Chandrajit Banerjee, Director General, CII, said, “The budget has sent positive signals on the support from the ‘invisible hand’ to the businesses and investors.”

Welcoming the proposal to remove the Dividend Distribution Tax for corporates and revert to the classical system of taxing dividends in the hands of shareholders, Banerjee said that the move will reduce the cost of equity capital in the country. The abolition of DDT has been a long-standing recommendation from CII.

Cost of doing business to reduce

According to Mohit Malik, the leading taxation expert & corporate lawyer and founder of GST Academy, the abolition of DDT would reduce the cost of doing business for high dividend-paying companies, the move to tax shareholders for dividends would impact promoter shareholders and some holding companies.

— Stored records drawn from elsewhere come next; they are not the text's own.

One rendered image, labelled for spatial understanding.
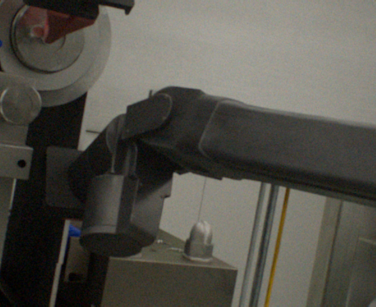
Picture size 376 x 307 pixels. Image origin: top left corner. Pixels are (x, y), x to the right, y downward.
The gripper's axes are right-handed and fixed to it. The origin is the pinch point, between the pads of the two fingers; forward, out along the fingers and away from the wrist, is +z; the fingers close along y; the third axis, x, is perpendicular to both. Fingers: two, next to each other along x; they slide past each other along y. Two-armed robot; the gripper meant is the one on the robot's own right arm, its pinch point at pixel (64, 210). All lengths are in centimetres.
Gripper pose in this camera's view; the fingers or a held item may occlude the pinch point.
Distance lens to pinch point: 96.5
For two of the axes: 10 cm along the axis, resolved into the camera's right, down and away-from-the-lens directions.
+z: -4.5, 3.9, 8.1
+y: 8.9, 1.3, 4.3
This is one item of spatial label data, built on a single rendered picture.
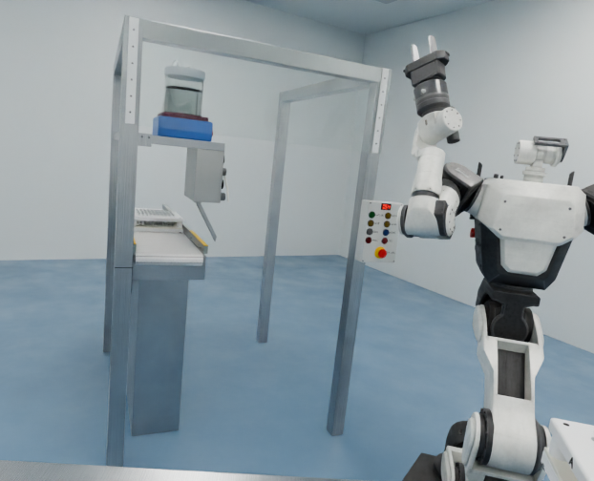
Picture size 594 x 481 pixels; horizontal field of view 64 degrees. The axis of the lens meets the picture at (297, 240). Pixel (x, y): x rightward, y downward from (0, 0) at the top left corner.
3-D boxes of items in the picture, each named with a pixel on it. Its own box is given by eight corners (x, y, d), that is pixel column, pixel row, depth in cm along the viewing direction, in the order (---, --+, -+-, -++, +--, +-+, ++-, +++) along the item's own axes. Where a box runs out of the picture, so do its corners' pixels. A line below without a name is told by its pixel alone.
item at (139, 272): (204, 280, 192) (206, 256, 190) (129, 280, 180) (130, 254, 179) (163, 225, 309) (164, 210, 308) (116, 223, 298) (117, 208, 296)
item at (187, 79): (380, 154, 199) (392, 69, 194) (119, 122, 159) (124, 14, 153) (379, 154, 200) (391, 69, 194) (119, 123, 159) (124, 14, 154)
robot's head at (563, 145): (525, 156, 139) (533, 133, 133) (557, 158, 137) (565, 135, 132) (527, 168, 134) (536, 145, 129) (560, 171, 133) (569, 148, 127)
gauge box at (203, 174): (221, 203, 184) (224, 151, 181) (193, 201, 180) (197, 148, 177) (208, 197, 204) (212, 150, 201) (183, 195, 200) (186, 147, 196)
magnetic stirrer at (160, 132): (215, 142, 182) (217, 118, 180) (158, 135, 173) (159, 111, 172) (204, 141, 200) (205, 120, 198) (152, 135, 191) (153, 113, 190)
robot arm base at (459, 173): (417, 213, 144) (425, 196, 153) (456, 232, 142) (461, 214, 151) (441, 173, 134) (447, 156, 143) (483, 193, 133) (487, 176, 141)
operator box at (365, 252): (394, 262, 206) (403, 203, 202) (361, 262, 200) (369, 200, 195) (387, 260, 212) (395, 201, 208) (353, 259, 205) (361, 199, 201)
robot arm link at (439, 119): (409, 107, 130) (414, 145, 128) (434, 87, 121) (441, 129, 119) (440, 111, 135) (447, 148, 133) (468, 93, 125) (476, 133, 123)

“Now corporates will either pay more dividends to investors or will use these funds to diversify their businesses. Also, it will remove the burden of compliance on dividend-paying companies,” added advocate Malik

AEPC Chairman Dr. A Sakthivel complimented the FM on steps for promoting investment and innovation in the textile and apparel sector.

“Taxpayer Charter to be enshrined in the Statute will bring fairness and efficiency in tax administration which is laudable. The DDT removal will make India a more attractive investment destination. The personal Income tax benefits will boost purchase power and boost consumption. Demand growth will increase the GST tax collection.”

Dr. A Sakthivel said, “We would also to thank the Finance Minister for the proposed review of the Rules of Origin criteria for FTA countries as we can see a huge surge in import of garment from Bangladesh. However, a complementary step in this direction would be expediting the FTAs with the EU, Australia, Canada & initiating FTA with the UK.”